Sometimes you know better than everyone else in the room. And, other times you don’t. When you do, you need to stand up for what you know is right…especially when time and money are at stake. How you say it matters. It can be hard to contradict the prevailing opinion. So, be sure to use tact. You may not like having to “sell” the obvious, but you still have to do what’s right for the project…and your client.

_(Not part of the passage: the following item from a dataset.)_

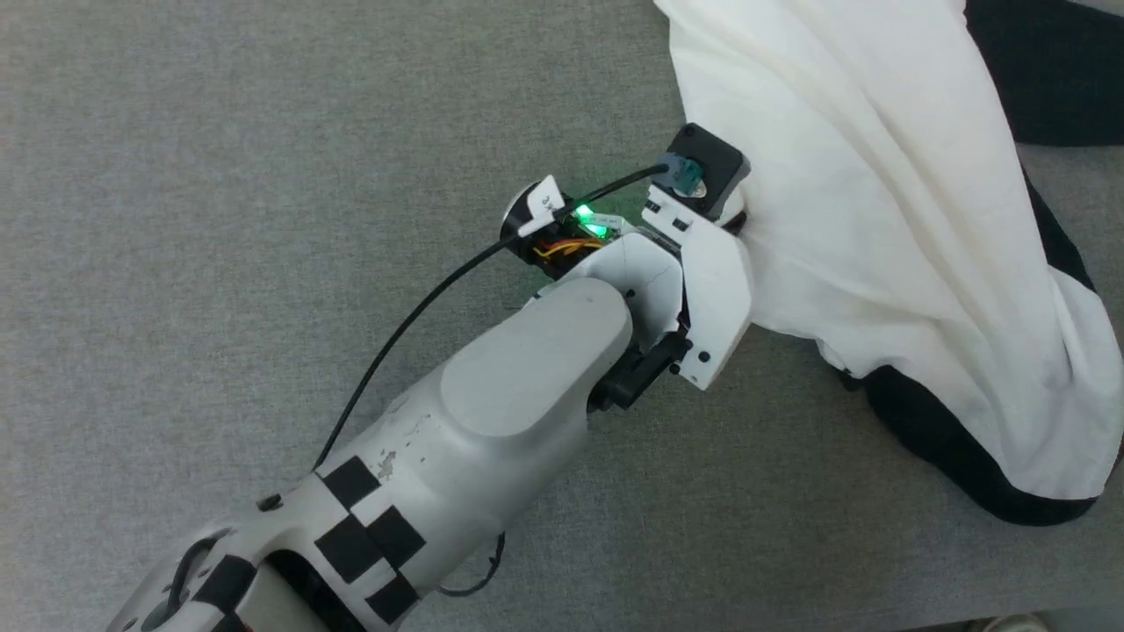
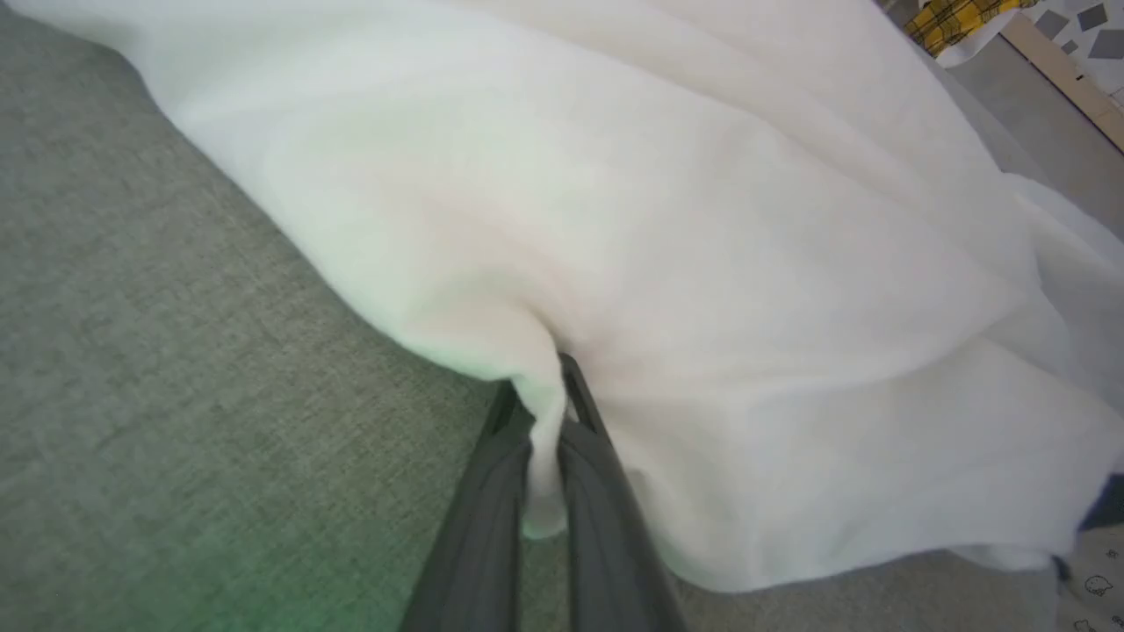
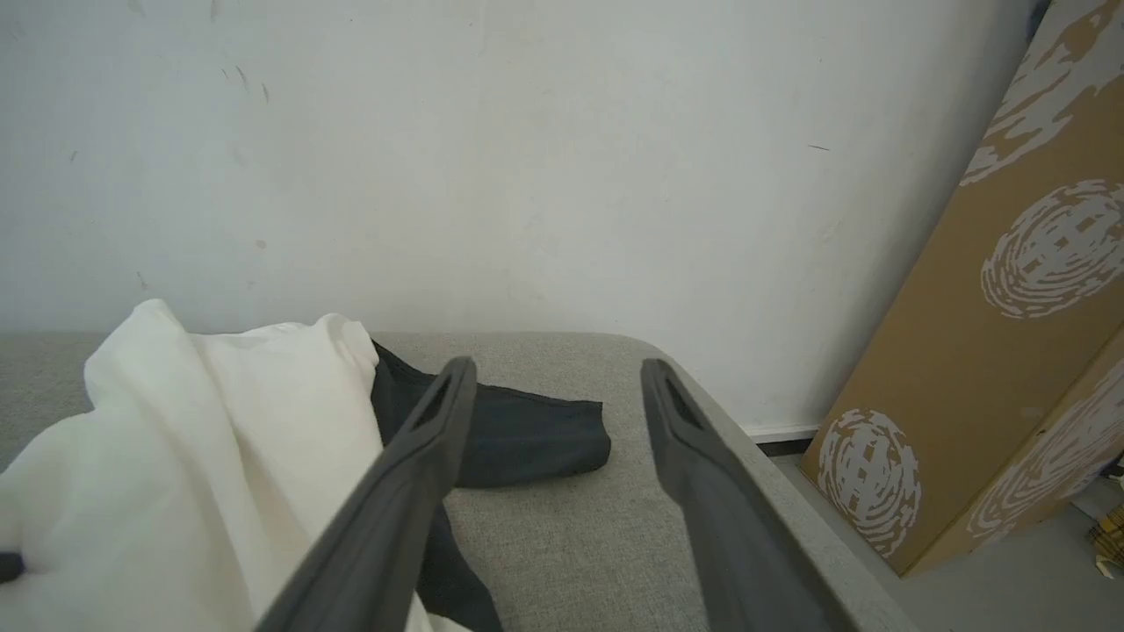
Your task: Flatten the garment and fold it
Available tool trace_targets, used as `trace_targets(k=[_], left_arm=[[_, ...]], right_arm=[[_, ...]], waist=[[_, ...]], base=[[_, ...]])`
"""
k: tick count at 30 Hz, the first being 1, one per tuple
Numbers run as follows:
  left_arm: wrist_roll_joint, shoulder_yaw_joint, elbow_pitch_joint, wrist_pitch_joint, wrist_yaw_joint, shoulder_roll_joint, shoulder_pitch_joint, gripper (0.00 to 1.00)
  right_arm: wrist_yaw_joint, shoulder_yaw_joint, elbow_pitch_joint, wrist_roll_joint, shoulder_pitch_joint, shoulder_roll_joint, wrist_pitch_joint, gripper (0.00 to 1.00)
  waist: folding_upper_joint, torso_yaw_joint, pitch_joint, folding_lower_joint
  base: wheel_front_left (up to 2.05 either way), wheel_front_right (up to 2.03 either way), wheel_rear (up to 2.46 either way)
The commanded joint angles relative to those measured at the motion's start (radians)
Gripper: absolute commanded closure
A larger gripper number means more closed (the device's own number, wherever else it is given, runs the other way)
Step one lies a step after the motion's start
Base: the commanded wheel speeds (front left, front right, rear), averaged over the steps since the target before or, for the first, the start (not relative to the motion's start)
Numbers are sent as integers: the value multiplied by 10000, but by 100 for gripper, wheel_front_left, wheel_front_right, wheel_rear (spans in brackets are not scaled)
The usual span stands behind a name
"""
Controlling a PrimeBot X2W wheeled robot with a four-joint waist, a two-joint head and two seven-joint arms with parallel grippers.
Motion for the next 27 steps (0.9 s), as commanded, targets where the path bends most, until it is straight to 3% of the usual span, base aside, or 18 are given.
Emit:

As important as it is to stand your ground, you have to know when to be flexible. You always need to keep an open ear and an open mind. Projects are collaborative efforts. The best ideas can come from unlikely sources. Through discussion, it may become clear that you don’t have all of the necessary information and your understanding is not complete. As a senior project team member, you need to know how to listen to your team and change direction if the project’s success depends on it. But you also have to know when to stand up for the client, especially when they don’t stand up for themselves. 

Jeff Lowell

If you missed it, click here for the INTRO.  To easily see all of the current posts in contiguous reverse order (newest to oldest), click on the "10 Observations" link under the Categories heading in the sidebar on the right side of the page. Be sure to catch the next chapter:  
9. The train (and re-train) is coming.

I want to encourage everyone who reads this post to add comments (that tiny link at the very bottom of the post) and share their experiences as well. Oh, and please feel free to re-post and share (please use the buttons provided for LinkedIn, Twitter and Facebook).  If you're interested in doing a guest post or want to present an alternative view, contact me.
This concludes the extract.